Core Design and Scenario Applications of ApsaraDB for SelectDB Multi-Compute Cluster

This article discusses the origin and introduction of the multi-compute cluster architecture of ApsaraDB for SelectDB, a fully managed real-time data warehouse service.

Origin of Demand

The multi-compute cluster architecture of ApsaraDB for SelectDB is designed for two typical scenarios:

• Write and read isolation: In the traditional data warehouse architecture, data is written and read in the same compute cluster. During business write peaks or sudden spikes in write pressure, the performance and stability of query services can be affected due to resource preemption. By introducing multi-compute clusters, independent clusters can handle writes and reads separately. This ensures that even under high write pressure, computational tasks can be executed without compromising service stability.

• Online and offline business isolation: Many data analytics scenarios will use the same data to support multiple business operations. For example, one business might use a copy of data to support data queries for end-users, while another business might use the same dataset for internal user operational analysis. These different business requirements often have distinct latency and availability needs. Traditional architectures typically store redundant data in different systems to meet these varying requirements, leading to increased storage costs and maintenance overhead. By supporting the multi-compute cluster architecture, ApsaraDB for SelectDB can use a single copy of the data with independently isolated compute resources to meet both online and offline business needs, providing significant cost savings and simplified operations for users.

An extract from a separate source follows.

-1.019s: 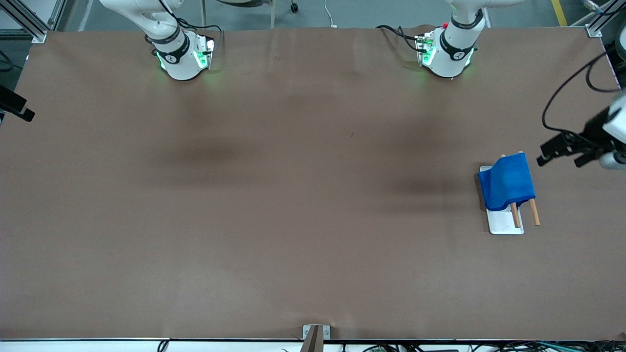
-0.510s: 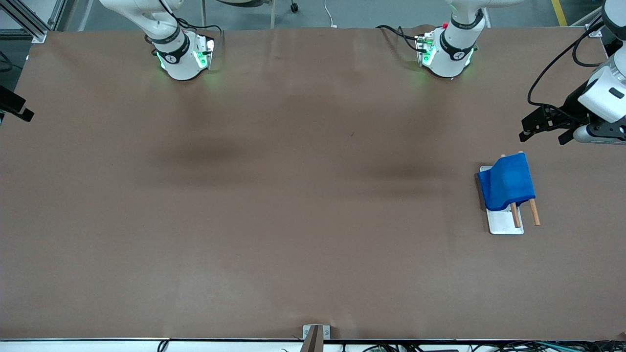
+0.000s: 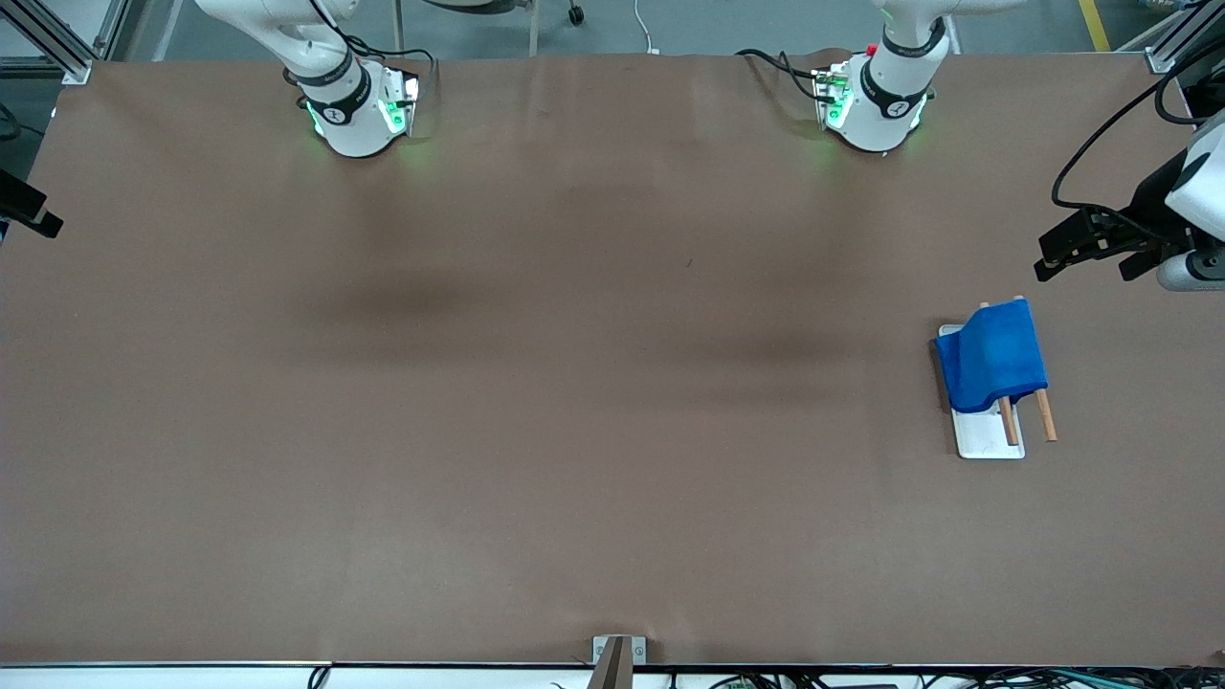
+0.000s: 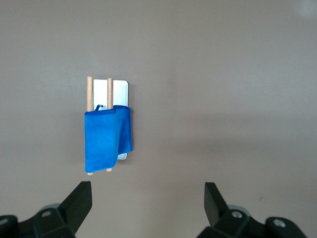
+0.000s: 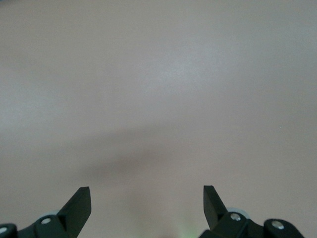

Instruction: Right arm passes towel to left arm to hang

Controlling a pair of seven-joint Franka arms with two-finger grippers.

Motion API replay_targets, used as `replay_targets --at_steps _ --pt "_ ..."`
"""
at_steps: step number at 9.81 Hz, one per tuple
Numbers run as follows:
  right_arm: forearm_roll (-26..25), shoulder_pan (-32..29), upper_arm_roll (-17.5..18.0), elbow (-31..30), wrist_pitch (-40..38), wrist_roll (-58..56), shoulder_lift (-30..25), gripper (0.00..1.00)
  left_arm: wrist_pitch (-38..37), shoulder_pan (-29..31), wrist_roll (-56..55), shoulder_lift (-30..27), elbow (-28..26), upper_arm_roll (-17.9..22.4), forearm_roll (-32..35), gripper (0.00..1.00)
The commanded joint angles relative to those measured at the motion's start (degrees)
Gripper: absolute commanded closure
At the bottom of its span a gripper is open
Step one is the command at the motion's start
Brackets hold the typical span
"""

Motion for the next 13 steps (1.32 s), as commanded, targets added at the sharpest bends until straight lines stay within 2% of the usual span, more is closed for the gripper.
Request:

ApsaraDB for SelectDB is a fully managed real-time data warehouse service based on Apache Doris, utilizing a new cloud-native architecture that supports compute-storage separation. After the compute layer and the storage layer are separately designed, the compute layer can support extremely flexible and fast scaling because it has no data status. Meanwhile, the storage layer can be easily shared by multiple compute resources because it is decoupled from compute. Therefore, we introduced the multi-compute cluster capability in ApsaraDB for SelectDB to better meet user needs through innovations in the data warehouse architecture.

Introduction to ApsaraDB for SelectDB Multi-Cluster

In the architecture design of ApsaraDB for SelectDB, a warehouse instance can contain multiple clusters, similar to compute queues and compute groups in a distributed system. Data is persisted in an underlying shared storage layer, which can be accessed by multiple clusters. Each cluster itself is a distributed system, consisting of one or more BE nodes. Due to the slower access speed of remote storage in the storage-compute separation architecture, we have introduced local caching on the compute nodes to accelerate data access.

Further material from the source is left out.